Edit: You really do like calling other people liars and fascists?
The drivers, while impressively reverse-engineered, are basically alpha-quality by Linux standards. Even well-studied M1 machines will have spotty support in comparison to what an OEM can provide officially.
Those that are implemented have been very reliable in my experience, I think that labeling them “alpha-quality by Linux standards” is a ridiculous claim
Then you need an Intel or AMD laptop as a frame of reference. M1 is implemented as-is with much of the silicon's onboard accelerators entirely dark. Hardware accelerated video encode/decode is a lost cause, Thunderbolt will likely never happen, NEON is your fastest SIMD accelerator and cpuidle is still not really figured out.
Those are all perfectly acceptable limitations for a POC. And the GPU drivers are particularly well-made.

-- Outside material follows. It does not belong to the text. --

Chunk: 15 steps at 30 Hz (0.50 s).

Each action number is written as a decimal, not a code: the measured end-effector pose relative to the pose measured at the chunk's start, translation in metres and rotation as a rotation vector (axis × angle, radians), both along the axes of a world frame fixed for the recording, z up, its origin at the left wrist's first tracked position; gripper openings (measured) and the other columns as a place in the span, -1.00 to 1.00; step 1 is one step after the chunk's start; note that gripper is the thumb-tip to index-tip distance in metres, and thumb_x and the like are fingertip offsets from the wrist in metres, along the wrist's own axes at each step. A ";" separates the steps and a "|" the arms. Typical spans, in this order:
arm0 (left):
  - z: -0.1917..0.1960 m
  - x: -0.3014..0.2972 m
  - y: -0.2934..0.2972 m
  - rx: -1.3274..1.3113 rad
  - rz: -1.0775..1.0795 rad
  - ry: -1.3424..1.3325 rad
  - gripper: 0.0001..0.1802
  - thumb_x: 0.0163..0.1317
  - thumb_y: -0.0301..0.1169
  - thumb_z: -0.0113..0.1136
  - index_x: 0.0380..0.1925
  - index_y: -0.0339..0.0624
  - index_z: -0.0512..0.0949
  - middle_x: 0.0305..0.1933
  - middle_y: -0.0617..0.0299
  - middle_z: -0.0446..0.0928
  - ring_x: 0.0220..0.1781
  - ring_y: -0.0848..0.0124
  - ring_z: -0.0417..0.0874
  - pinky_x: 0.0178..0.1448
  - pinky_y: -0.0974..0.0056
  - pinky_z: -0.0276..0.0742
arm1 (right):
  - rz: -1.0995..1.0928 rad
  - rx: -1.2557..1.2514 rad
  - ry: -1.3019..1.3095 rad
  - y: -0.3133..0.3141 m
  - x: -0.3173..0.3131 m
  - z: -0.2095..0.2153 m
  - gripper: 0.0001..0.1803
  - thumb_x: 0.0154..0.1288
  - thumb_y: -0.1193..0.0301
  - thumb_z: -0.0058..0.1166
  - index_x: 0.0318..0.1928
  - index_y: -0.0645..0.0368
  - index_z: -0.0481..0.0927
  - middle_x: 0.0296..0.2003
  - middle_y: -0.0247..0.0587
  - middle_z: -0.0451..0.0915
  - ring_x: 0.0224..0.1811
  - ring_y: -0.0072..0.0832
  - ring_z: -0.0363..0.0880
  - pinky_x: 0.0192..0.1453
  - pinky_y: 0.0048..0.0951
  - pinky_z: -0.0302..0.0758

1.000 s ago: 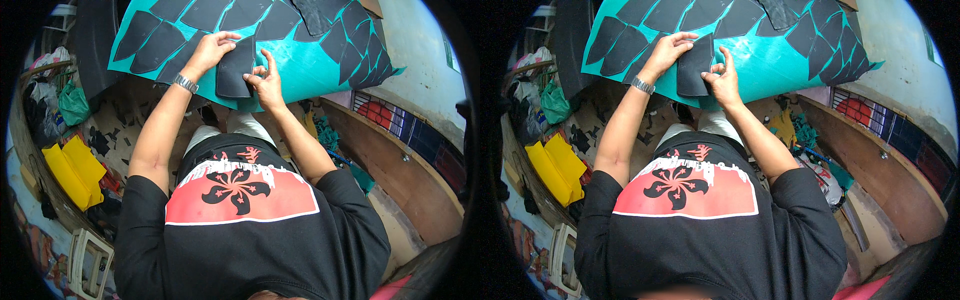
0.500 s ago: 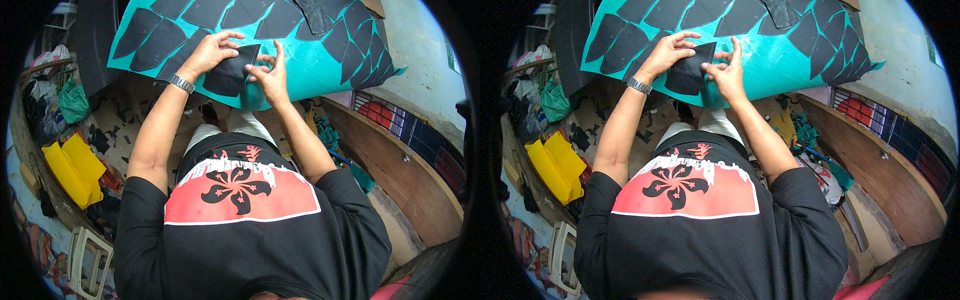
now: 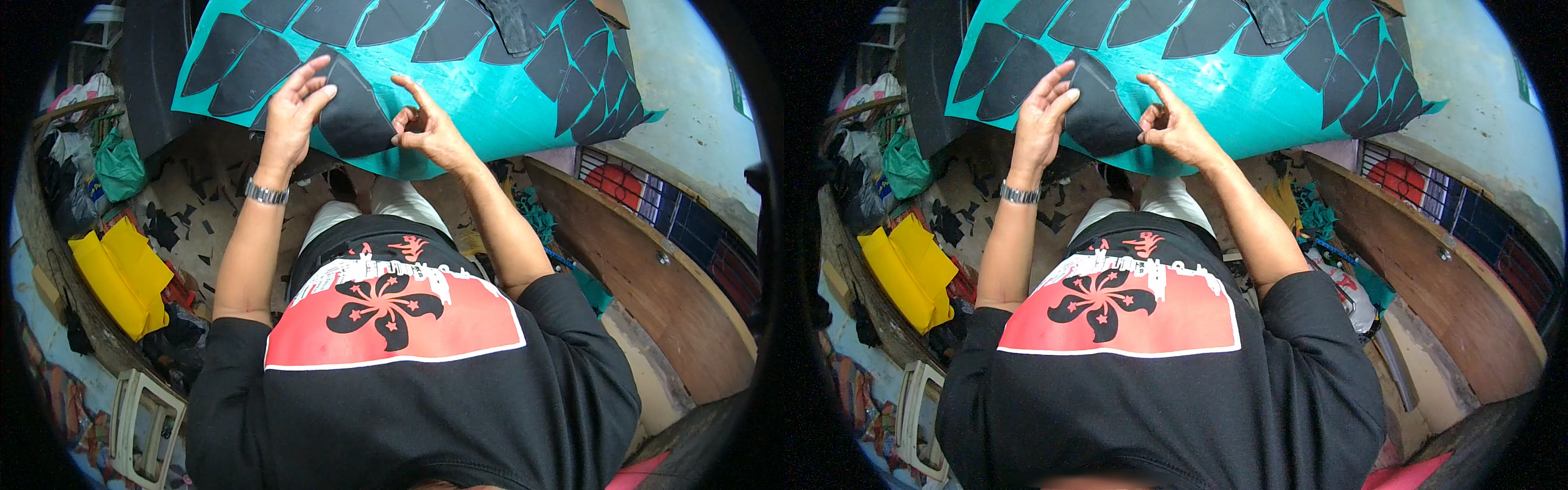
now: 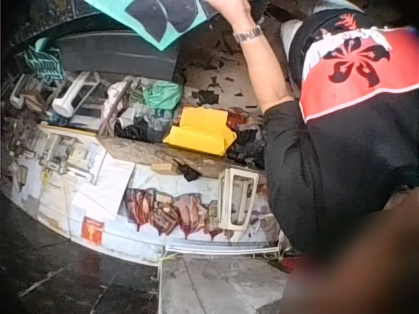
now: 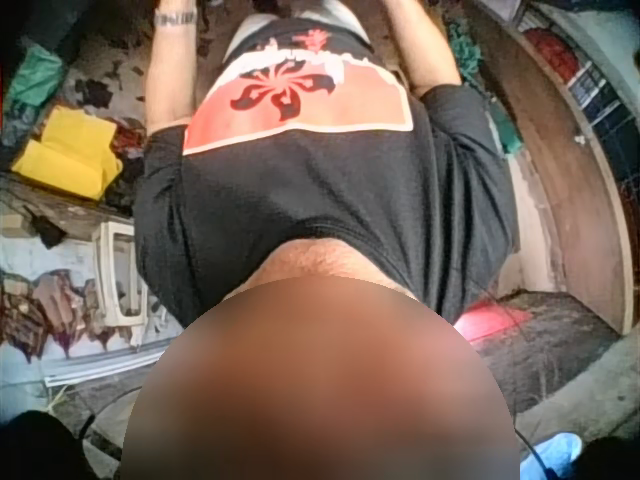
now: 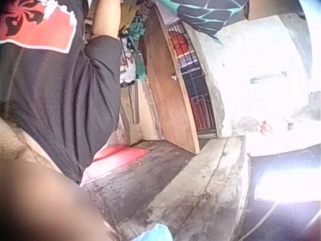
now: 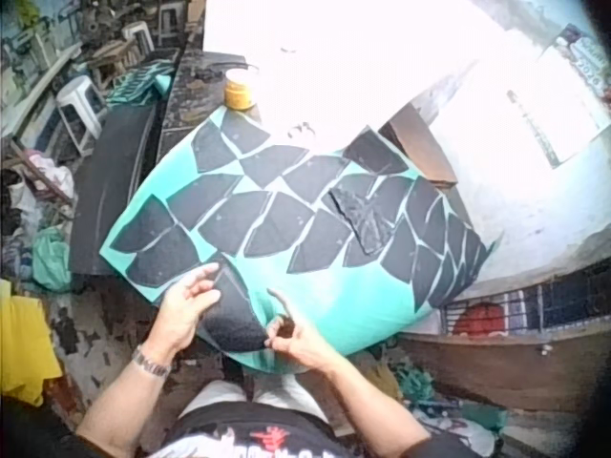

But it doesn't really come close to how seriously AMD and Intel take Linux.
Asahi is also still a platform with a huge pile of out of tree patches on top because the platform itself is pretty unusual, requiring for example, a 16K page size kernel which is unlike pretty much every other arm Linux platform.
It actually requires translation everywhere. GPUs have their own internal API that Vulkan, OpenGL, DirectX, etc. translate into. That is what drivers do.
That's being disingenuous. Of course a high level api has to be implemented in terms of hardware specifics, but you're implying, hopefully unintentionally, that that hardware interface is Metal, and it's not.
You can run Vulkan on Apple Silicon as natively as you can run Metal, even if some parts of it don't map too nicely to the hardware.
We only seriously say translate when we go from one high level API to another, just like we call some compilers transpilers even though literally everything is a compiler for something.